Pensa che i centri sociali possano rappresentare un’area di reclutamento o di fiancheggiamento?
«I centri sociali di per sé non sono luoghi di eversione né di terrorismo. Indubbiamente nel loro ambito possono nascere e manifestarsi alcune tendenze verso azioni violente, che però riguardano specifici frequentatori. All’interno dei centri sociali, poi, è opportuno distinguere tra chi accetta e chi rifiuta forme di dialogo con le istituzioni. E’ chiaro che il pericolo riguarda soprattutto questa seconda area, che esiste a Milano come a Torino e in altre città».
Mentre l’altro fronte di rischio sarebbe l’anarchia?
«Il termine anarchia è molto generico. Io mi riferisco a gruppi precisi, minoritari, che hanno teorizzato l’azione armata in forme di apparente spontaneismo».
A Milano i magistrati ipotizzano collegamenti internazionali.

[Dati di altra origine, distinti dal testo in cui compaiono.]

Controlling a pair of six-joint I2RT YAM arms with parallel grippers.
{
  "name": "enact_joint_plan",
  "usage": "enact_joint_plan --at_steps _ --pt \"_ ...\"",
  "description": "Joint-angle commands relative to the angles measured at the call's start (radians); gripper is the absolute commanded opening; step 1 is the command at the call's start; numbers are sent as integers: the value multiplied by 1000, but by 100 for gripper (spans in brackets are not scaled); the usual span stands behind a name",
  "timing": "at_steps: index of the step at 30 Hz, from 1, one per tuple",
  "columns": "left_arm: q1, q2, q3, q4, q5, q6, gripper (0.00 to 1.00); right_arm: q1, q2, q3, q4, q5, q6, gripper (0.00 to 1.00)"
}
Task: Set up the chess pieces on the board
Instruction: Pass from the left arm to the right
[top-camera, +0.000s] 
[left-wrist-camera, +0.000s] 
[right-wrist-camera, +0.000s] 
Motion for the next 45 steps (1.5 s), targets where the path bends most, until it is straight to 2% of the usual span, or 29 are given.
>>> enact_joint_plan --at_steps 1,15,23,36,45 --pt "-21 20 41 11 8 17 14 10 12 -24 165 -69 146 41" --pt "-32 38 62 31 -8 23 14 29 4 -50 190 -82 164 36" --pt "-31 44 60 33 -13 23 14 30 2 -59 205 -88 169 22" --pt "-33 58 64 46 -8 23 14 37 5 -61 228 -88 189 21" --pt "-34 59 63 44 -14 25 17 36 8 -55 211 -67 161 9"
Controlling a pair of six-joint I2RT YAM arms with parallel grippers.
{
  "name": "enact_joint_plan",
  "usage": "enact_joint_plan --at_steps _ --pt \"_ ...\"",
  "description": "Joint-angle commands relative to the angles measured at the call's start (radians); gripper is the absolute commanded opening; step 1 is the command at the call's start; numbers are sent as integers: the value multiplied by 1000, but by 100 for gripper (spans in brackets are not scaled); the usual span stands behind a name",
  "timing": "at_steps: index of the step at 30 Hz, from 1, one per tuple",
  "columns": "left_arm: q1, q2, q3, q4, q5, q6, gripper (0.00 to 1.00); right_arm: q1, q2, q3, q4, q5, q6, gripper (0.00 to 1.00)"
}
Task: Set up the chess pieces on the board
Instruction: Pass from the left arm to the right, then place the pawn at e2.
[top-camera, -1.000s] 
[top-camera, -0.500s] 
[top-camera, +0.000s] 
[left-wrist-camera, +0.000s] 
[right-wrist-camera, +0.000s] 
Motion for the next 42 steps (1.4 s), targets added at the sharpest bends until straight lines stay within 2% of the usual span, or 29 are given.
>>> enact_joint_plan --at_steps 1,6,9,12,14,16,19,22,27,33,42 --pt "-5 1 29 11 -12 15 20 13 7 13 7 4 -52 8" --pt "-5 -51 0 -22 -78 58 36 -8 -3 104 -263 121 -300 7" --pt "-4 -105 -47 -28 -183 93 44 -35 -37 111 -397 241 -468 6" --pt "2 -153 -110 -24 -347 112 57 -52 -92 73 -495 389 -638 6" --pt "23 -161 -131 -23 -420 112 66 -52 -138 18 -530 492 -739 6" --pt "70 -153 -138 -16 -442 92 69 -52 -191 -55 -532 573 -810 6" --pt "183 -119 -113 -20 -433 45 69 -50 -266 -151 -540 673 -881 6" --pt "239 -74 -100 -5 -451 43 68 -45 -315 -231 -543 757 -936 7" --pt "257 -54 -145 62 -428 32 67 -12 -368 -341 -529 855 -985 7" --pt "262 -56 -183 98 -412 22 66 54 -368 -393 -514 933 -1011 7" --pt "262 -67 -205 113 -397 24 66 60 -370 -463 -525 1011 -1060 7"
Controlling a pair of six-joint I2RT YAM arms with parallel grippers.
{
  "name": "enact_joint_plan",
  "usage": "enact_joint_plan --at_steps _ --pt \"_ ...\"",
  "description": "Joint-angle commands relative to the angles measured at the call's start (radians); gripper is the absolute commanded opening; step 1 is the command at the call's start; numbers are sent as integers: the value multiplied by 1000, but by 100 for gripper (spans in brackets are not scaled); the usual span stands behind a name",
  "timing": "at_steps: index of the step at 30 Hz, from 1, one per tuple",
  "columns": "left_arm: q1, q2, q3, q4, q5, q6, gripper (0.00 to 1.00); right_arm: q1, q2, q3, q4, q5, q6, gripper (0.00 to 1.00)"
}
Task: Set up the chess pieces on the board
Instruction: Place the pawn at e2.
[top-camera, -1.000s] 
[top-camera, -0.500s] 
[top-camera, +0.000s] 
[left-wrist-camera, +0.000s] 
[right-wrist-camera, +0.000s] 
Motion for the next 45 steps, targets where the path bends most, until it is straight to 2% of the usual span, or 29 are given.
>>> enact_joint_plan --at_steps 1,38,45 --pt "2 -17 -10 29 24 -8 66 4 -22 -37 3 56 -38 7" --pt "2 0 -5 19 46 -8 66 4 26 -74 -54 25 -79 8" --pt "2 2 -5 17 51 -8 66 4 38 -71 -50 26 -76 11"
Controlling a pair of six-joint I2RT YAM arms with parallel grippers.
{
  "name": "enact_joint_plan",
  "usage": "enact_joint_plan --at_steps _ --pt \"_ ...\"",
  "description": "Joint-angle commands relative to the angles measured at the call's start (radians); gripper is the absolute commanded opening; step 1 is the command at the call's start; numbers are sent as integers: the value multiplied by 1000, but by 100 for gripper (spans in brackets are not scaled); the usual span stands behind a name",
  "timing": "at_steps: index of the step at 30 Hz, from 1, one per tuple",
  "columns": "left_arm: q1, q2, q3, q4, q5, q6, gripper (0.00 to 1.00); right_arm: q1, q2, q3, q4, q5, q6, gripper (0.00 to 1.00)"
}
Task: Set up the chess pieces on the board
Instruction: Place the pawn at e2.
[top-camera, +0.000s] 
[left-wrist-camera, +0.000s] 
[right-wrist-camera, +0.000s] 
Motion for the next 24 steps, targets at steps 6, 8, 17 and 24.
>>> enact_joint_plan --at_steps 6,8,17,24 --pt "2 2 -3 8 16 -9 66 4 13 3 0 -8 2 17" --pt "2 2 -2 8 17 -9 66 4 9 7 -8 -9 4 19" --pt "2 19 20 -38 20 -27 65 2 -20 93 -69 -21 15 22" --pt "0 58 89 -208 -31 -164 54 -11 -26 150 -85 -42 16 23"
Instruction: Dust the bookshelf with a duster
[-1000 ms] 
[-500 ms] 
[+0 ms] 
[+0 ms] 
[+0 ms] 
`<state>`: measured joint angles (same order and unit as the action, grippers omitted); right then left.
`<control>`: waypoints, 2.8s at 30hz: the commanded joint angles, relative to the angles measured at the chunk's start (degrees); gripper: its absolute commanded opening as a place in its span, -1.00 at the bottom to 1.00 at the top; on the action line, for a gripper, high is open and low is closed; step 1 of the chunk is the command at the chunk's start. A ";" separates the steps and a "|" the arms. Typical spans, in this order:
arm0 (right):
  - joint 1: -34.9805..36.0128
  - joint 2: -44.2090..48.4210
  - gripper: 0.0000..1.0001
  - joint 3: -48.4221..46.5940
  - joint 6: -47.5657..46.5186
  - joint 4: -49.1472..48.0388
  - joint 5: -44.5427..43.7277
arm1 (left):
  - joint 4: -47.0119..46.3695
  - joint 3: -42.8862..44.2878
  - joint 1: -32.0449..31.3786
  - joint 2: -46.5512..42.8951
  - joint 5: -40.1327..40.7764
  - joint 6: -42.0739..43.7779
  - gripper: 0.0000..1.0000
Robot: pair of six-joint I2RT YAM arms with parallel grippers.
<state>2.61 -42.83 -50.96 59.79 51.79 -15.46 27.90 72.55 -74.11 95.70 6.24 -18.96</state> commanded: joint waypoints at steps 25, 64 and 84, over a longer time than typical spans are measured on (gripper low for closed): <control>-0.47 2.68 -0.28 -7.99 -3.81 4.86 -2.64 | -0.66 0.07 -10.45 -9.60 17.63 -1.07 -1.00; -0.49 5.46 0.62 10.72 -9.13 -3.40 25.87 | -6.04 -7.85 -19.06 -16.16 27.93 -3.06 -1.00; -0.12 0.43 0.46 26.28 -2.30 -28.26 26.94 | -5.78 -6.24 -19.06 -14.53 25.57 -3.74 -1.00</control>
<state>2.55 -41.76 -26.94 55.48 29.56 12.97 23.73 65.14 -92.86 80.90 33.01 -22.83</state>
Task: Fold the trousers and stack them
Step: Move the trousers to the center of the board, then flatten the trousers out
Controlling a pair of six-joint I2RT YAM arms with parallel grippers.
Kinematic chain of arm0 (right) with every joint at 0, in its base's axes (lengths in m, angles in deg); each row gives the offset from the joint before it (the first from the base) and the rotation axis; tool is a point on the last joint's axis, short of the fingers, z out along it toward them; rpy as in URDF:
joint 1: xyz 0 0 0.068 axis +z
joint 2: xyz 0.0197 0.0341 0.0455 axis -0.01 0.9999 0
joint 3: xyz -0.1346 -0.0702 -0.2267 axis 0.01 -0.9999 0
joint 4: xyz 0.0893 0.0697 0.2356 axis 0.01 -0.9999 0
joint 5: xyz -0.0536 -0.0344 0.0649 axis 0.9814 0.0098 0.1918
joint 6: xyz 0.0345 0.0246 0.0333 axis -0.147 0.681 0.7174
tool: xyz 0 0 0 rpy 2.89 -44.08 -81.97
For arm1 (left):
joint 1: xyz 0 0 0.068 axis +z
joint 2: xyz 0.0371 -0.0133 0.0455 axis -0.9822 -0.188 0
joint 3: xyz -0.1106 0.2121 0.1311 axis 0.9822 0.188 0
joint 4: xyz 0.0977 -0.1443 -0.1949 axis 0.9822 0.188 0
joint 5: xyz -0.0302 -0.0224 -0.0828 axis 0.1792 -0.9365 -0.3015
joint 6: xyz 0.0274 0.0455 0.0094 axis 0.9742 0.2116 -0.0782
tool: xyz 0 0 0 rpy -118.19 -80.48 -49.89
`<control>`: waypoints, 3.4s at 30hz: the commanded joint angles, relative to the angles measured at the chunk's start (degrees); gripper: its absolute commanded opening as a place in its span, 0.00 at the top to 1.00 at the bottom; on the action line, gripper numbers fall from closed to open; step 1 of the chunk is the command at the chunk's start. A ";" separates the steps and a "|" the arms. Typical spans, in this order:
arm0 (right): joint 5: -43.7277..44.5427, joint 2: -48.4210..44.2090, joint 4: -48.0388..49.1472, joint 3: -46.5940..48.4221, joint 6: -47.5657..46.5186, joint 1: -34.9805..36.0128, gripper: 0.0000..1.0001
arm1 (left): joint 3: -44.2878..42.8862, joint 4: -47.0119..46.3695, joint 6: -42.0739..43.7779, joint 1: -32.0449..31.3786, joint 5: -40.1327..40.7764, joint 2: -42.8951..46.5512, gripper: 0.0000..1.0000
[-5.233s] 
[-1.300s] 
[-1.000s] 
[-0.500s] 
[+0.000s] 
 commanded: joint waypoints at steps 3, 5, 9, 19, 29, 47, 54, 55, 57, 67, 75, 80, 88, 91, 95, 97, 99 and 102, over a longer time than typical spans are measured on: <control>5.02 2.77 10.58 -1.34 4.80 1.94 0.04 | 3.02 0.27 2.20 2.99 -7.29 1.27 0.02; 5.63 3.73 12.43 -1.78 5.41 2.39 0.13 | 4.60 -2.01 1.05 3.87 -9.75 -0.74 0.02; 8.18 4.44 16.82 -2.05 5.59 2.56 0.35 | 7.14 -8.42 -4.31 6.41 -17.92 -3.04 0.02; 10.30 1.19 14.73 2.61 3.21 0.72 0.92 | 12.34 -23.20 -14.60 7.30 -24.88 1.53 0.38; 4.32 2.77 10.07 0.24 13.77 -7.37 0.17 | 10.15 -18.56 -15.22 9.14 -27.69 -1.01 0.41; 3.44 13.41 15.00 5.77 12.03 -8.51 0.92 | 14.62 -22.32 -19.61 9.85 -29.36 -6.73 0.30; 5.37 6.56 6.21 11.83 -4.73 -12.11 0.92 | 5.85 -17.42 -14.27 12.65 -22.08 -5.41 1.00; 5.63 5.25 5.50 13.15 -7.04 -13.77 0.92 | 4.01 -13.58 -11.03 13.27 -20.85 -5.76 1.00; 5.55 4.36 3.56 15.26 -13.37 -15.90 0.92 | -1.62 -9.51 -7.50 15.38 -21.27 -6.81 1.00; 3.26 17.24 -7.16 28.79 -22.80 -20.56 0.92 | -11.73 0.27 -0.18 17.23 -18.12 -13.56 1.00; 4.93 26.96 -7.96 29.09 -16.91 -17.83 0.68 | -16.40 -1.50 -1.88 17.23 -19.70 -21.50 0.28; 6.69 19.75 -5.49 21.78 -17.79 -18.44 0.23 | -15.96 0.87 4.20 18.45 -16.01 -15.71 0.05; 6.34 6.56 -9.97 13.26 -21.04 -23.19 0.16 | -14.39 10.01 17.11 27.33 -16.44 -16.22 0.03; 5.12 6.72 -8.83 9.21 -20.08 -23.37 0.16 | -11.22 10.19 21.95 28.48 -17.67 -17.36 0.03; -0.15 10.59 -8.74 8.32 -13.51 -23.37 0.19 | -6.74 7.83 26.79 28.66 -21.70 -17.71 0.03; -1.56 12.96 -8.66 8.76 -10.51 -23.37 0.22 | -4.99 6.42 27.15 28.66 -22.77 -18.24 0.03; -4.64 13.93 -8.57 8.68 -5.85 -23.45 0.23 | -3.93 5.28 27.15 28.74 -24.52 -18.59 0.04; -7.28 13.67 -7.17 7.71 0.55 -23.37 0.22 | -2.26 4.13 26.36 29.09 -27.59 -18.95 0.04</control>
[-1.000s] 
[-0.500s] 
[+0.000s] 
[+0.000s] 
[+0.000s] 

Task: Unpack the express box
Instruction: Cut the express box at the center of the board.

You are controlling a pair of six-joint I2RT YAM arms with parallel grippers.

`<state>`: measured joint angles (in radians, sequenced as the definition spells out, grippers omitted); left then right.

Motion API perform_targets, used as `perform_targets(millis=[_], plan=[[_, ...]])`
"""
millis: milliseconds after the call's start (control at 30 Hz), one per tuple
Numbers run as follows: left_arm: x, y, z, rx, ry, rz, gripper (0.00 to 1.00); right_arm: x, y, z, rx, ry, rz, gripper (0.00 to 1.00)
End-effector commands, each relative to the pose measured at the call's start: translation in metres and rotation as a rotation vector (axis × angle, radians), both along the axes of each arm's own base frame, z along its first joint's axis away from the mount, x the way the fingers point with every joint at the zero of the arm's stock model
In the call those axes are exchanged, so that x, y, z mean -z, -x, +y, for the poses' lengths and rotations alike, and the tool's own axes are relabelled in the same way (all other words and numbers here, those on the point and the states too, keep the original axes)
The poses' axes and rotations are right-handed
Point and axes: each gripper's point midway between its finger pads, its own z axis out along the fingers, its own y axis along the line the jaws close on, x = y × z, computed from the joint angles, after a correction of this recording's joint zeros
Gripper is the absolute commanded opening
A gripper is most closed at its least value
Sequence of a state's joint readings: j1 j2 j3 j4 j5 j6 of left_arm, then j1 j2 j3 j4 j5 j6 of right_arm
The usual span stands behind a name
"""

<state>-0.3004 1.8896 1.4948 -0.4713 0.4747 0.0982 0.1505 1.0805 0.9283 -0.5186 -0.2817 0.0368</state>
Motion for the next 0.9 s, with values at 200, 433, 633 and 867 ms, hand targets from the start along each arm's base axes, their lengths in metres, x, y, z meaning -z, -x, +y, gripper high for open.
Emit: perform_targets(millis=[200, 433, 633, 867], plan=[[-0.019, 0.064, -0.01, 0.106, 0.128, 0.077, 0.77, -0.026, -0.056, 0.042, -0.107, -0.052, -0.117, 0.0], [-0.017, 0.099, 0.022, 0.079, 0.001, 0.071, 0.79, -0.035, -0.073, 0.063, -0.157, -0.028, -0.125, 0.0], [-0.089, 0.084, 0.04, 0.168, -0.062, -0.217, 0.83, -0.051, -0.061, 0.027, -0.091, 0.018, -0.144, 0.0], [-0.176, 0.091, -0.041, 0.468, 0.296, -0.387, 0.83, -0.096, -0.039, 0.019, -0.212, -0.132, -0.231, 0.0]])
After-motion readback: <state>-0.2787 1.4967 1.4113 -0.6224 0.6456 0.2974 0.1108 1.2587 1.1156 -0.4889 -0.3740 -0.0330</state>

«Senza dubbio esistono legami con la Spagna e con la Grecia. Nel primo Paese sono tuttora detenuti per terrorismo alcuni anarchici italiani. E dalla Spagna parte, e non da oggi, un movimento di opposizione violenta al regime carcerario di massima sicurezza. Con la Grecia il collegamento è ancora più stretto: abbiamo casi di azioni eversive commesse in quello Stato contro obiettivi italiani, ad esempio sedi diplomatiche».
Crede ai dubbi su una nuova strategia della tensione?
«E’ senz’altro possibile che certi gruppi anarchici o determinati centri sociali possano subire interferenze e vere e proprie infiltrazioni. Nelle nostre indagini sugli attentati in Val di Susa, però, quei sospetti, che considero legittimi, non hanno trovato alcuna conferma».